Dans la famille des drames pour adolescents, je demande le drame lesbien. La sortie de la série First Kill était l’une des plus attendues en ce début d’été 2022. Disponible depuis le 10 juin, le show est l’une des séries les plus demandées au cours de ces 100 derniers jours. Dans l’attente d’un possible renouvellement pour une saison 2, revenons en ce dernier jour de Pride sur les éléments à succès de cette série pour adolescents.
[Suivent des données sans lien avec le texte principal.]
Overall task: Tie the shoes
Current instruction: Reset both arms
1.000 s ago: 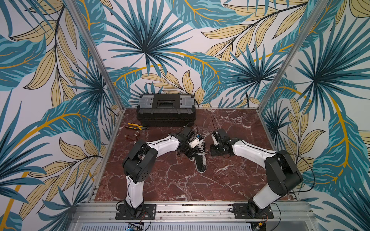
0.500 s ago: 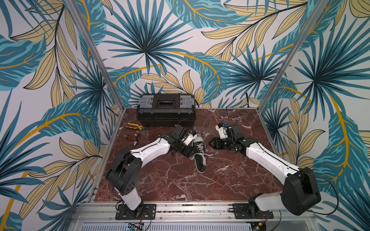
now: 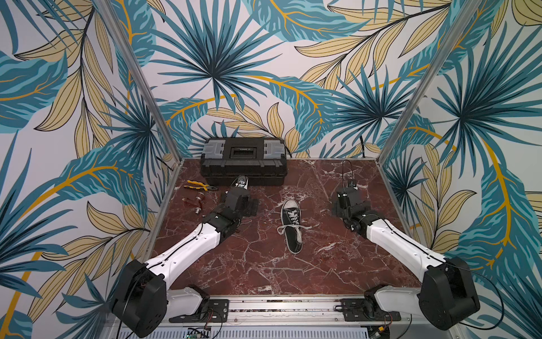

Il y a bien longtemps que les drames pour adolescents surnaturels n’avaient pas fait sensation. Aucune série du genre ne semblait pouvoir combler le vide laissé par The Vampire Diaries disparu en 2017. Mais 5 ans plus tard, si on lui laisse ce temps, First Kill pourrait bien rejoindre le haut du panier. La série possède tous les ingrédients de la bonne série super-naturelle : petite ville, mythologie, histoire ancestrale, secrets et complots. La série est une adaptation de la nouvelle du même nom écrite par V.E. Schwab pour la collection Vampires never get old : tales with fresh bite.

L’auteure de la nouvelle décrit First Kill comme « Killing Eve meets Buffy » (Killing Eve rencontre Buffy).
« Sous des étoiles contraires, un couple d’amoureuse »
Sous fond de guerre ancestral entre monstres et chasseurs de monstres, se joue une histoire d’amour entre adolescentes. L’une, est un vampire, Juliette, qui se rêve humaine. Et l’autre est une chasseuse surentraînée, Calliopée, qui travaille à devenir une machine à tuer. Sur le papier, tout les sépare, mais dans la vraie vie tous les rassemblent. Les deux adolescentes doivent faire face à la rivalité historique entre leurs familles pour pouvoir vivre leur amour naissant sans savoir qu’une guerre se prépare. La série récupère le cliché des amants maudits, mais réussit à le remettre au goût du jour. Le succès réside dans le choix d’avoir deux protagonistes femmes.
Représentation réussie
Dans un contexte télévisé difficile pour la représentation lesbienne avec le « bury your gays trope » ou encore la pitoyable fin de la série Killing Eve en avril dernier, First Kill donne du baume au coeur. On a deux personnages ouvertement lesbiens. L’histoire ne se focalise pas sur leur coming out mais véritablement leur histoire d’amour. La série arrive à raconter les hésitations et les joies du premier amour en s’appuyant sur l’innocence du personnage de Juliette. Loin du regard hétéro-normé le drame lesbien à la Roméo et Juliette se lit comme une histoire subversive. L’homosexualité des amantes n’est pas un problème dans la série. La seule présence du lesbianisme offre un spectacle différent et enthousiaste, si bien que l’on arrive à passer outre les effets spéciaux médiocres. Pour les amoureux des effets visuels qui se sentent déçus, on rappellera que la qualité n’a jamais vraiment été au rendez-vous dans les séries pour adolescents, on pense notamment à la série Teen Wolf ou les séries CW. Toutefois, il est vrai que la vitesse de la narration peut troubler l’audience. Beaucoup de questions restent sans réponses. Pouvoir regarder une série d’une traite est révolutionnaire mais dans le cas de First Kill, le format Netflix rajoute à la rapidité de la narration. Les événements semblent parfois précipités. En réalité, le format Netflix ne fonctionne pas avec la narration rapide de la série et empêche le spectateur d’assimiler les informations clés. Cependant, le dernier épisode de la saison 1 reprend toutes les failles de l’intrigue, donne à voir un univers cohérent et pose donc les bases d’une saison 2 plus complète et cohérente.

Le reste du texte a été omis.